During play your side will obviously take a lot of losses. To help alleviate some of these loses you’ll be able to rebuild units that have been destroyed and strengthen existing weakened units. Units can be rebuilt or strengthened using the strength points from Replacement Units or other combat units of the same type. Replacement Units are not Combat Units and exist for the sole purpose of providing strength points for recombination.

During the recombination phase units that are stacked with an HQ unit for an entire turn may undergo recombination with other units that share the same Full Strength Symbol on the counter. Basically all of the points of a certain type are added up and those points are then used to combine units in that hex or bring back units that have been eliminated during play.


Once again, this is meant to be just a brief overview of the Der Weltkrieg Simulation Series. I’ve left off quite a bit of detail that I would like to cover in the future if there’s enough interest in me doing so. For anyone interested in playing WWI games I can not recommend this series highly enough, it is, by far, the best WWI system I’ve ever played.

9 thoughts on “Overview of the Der Weltkrieg Simulation Series

    • The Der Weltkrieg Simulation Series has just been reprinted and all of the older Eastern Front games are now part of “Eastern Front: 1914-1917”. This is the one I would start with using the Tannenberg scenario as an intro to the system.
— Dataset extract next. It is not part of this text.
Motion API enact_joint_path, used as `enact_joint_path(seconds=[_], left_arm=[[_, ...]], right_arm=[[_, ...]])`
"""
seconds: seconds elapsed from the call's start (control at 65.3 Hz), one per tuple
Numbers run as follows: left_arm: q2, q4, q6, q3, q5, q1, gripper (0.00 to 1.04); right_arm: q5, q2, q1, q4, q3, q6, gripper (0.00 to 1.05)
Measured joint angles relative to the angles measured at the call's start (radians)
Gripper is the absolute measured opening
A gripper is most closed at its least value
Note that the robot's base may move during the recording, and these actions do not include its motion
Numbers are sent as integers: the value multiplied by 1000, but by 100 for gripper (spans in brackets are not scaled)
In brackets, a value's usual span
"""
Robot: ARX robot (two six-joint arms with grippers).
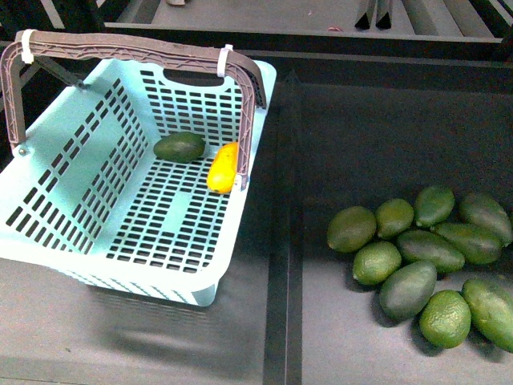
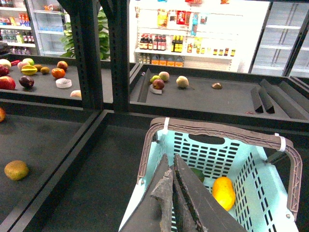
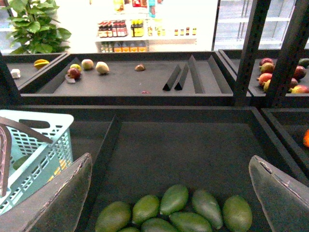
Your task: Pick mango and avocado into basket
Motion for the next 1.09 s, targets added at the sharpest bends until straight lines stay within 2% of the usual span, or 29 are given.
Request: enact_joint_path(seconds=[0.49, 0.552, 0.919, 0.935, 1.088], left_arm=[[0, 0, 0, 0, 0, 0, 2], [0, 0, 0, 0, 0, 0, 12], [0, 0, 0, 0, 0, 0, 96], [0, 0, 0, 0, 0, 0, 98], [0, 0, 1, 0, 0, 0, 96]], right_arm=[[0, 0, 0, 0, 0, 0, 96], [0, 0, 0, 0, 0, 0, 96], [0, 0, 0, 0, 0, 0, 96], [0, 0, 0, 0, 0, 0, 96], [0, 0, 0, 0, 0, 0, 96]])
You can probably find the old Tannenberg/Galicia module fairly cheap as well if you didn’t want to invest too much to see what the system is like. There were a couple of rule tweaks when the games were reprinted (supply cost being one of them), but nothing that changes the way the game plays.

    • I think, more than most games that I’ve played, that this series deserves the “Simulation” that is in its title. Now, I’m a WWI newbie when it comes to OOB and even scenario results, but from what I’ve played and what I’ve read about the conflict I’ve been really happy with the results.

    • Thanks! I had very little interest in WWI until I was introduced to this system. I quickly realized just how embarrassingly bad my knowledge of the entire conflict was and decided to do a little reading here and there. I’ve found that the political situation leading up to WWI and the military actions in the first few months are really fascinating. I’ve been slowly working my way through “The Sleepwalkers” which covers, in great detail, the events and relationships between the various leaders that led up to the war. It hasn’t been an easy read for me, but I’ve been enjoying it nonetheless.

  1. Der Weltkrieg is my favorite game series (after OCS) and certainly the only thing of its kind on the First World War.